**What you need to do:**
Filter the data for "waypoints" and copy matching lines.
□ □ □ □ □ □ □
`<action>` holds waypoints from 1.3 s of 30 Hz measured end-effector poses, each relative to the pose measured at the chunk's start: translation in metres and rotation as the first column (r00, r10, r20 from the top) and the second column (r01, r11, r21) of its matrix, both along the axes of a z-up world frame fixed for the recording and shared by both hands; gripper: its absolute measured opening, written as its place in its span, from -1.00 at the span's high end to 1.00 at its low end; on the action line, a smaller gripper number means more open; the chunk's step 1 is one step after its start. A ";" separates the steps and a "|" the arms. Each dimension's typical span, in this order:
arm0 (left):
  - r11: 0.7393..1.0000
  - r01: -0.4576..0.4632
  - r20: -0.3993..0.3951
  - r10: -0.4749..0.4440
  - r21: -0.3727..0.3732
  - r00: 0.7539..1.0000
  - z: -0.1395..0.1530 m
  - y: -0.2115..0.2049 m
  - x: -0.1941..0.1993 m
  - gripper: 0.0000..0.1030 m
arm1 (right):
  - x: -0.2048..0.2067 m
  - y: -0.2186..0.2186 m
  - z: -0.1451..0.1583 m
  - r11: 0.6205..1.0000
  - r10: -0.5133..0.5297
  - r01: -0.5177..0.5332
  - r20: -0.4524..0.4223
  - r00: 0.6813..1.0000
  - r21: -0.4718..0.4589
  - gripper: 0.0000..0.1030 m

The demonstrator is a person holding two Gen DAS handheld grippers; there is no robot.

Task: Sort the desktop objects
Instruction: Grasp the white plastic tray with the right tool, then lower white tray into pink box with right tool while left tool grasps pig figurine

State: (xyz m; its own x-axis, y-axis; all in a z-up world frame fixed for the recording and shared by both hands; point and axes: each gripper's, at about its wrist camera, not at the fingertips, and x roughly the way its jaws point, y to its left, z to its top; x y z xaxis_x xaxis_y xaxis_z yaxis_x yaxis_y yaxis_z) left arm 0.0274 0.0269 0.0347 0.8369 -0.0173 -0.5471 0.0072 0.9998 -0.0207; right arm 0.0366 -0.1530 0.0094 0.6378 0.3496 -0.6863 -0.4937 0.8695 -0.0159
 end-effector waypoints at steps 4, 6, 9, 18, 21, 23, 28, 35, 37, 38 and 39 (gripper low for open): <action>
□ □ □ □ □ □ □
**Reply:**
`<action>` holds waypoints from 1.3 s of 30 Hz measured end-effector poses, each relative to the pose measured at the chunk's start: translation in metres and rotation as the first column (r00, r10, r20 from the top) and the second column (r01, r11, r21) of its matrix, both along the axes of a z-up world frame fixed for the recording and shared by both hands; gripper: its absolute measured opening, written as its place in its span, from -1.00 at the span's high end to 1.00 at its low end; on the action line, a smaller gripper number means more open; the chunk's step 1 is one step after its start. A ";" separates the steps and a "|" the arms. Each dimension's typical span, in this order:
 end-effector waypoints at steps 4, 6, 9, 18, 21, 23, 28, 35, 37, 38 and 39 (gripper low for open): <action>

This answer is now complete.